Assigned task:
Which lines in the data below contain the string "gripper"? Show each one.

Data block:
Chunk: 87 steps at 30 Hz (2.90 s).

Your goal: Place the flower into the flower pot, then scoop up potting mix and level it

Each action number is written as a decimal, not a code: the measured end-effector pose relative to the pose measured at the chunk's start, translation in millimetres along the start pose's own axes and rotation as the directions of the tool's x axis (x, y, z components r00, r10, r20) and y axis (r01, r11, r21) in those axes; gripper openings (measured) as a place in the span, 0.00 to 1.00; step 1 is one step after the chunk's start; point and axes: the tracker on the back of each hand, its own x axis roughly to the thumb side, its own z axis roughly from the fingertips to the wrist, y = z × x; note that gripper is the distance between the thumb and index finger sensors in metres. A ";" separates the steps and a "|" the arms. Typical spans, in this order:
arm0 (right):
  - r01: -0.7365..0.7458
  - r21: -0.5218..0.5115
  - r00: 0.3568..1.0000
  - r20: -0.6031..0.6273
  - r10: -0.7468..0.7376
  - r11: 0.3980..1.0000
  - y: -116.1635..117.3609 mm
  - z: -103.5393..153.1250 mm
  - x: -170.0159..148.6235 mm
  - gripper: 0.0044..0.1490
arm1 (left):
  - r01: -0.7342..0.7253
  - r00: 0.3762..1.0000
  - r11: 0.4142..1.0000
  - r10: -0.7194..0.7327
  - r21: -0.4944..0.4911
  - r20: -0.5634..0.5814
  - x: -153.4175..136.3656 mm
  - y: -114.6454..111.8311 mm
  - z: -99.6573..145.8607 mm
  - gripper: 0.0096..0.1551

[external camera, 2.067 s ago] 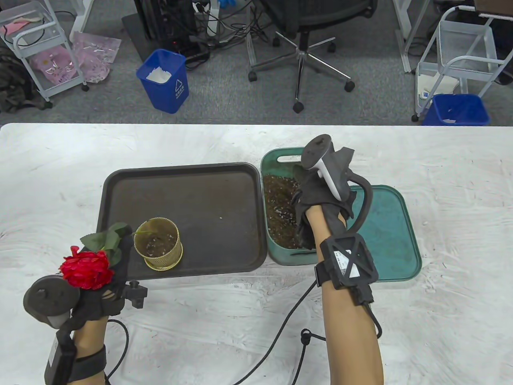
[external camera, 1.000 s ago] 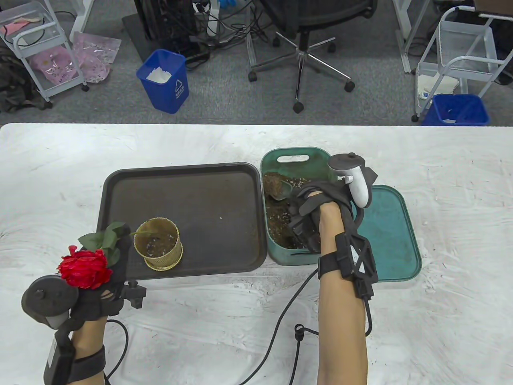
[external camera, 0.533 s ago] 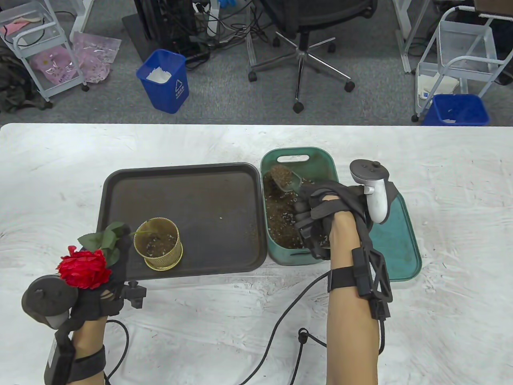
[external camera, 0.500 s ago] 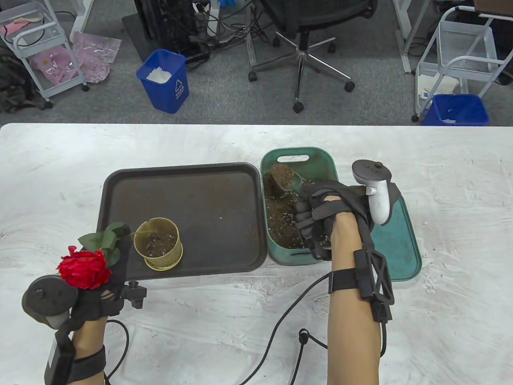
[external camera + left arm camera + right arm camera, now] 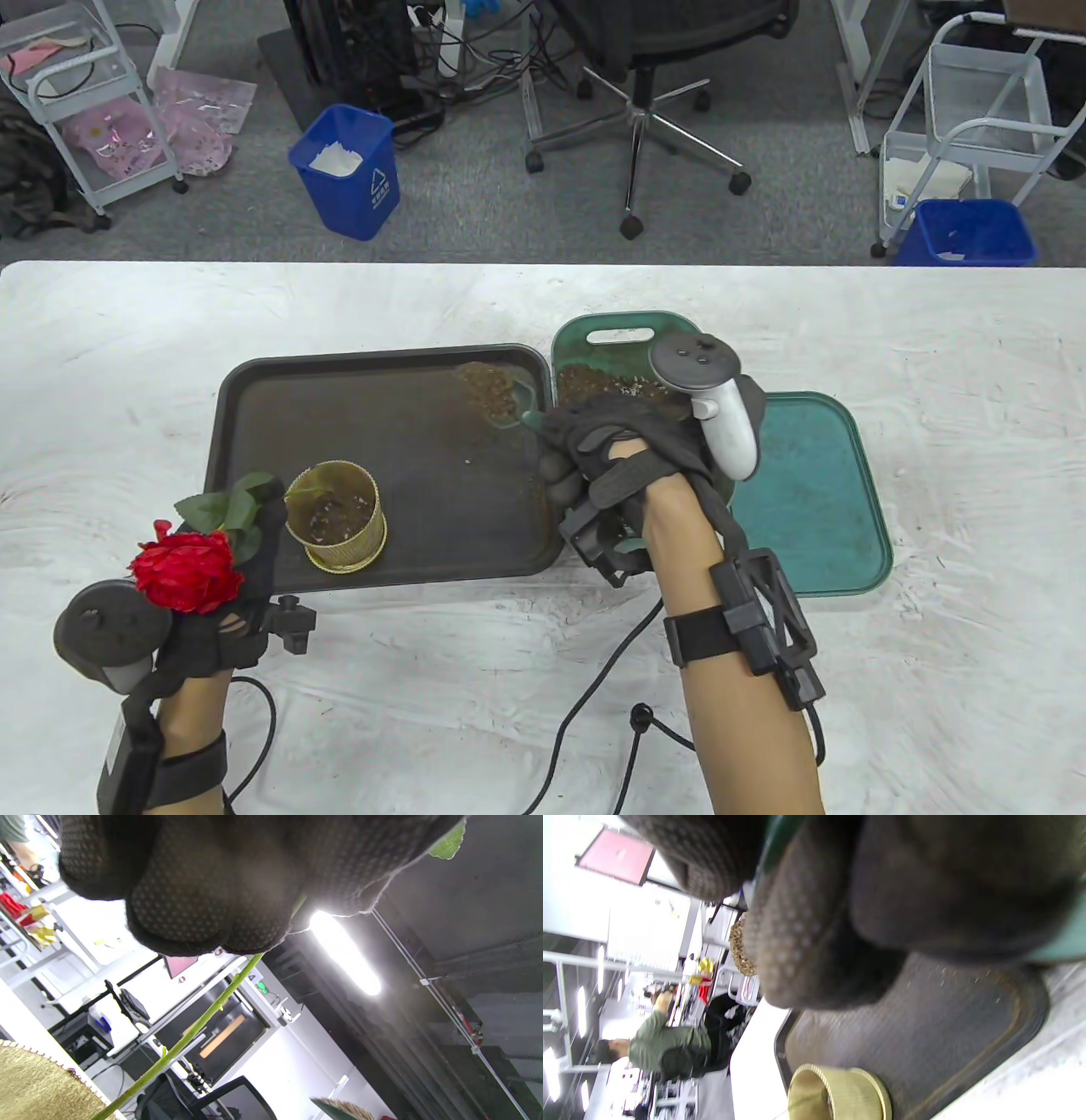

Exercise answer:
Each action number is written as a decimal, not a code: the measured end-effector pose relative to the pose measured at the chunk's start, translation in millimetres along the start pose's own axes and rotation as the directions of the tool's x axis (x, y, z components r00, r10, r20) and y axis (r01, r11, r21) in those axes; gripper openings (measured) as a place in the span, 0.00 to 1.00; step 1 is one step after the chunk's start; point and axes: the tracker on the back of each hand, its own x axis roughly to the thumb side, its own z axis roughly from the fingertips to the wrist, y = z × x; note that gripper is the distance between the thumb and index finger sensors in metres. A ";" separates the steps and a "|" the arms. Typical spans, in this order:
  - gripper: 0.0044..0.1490
  - gripper: 0.0096..0.1551

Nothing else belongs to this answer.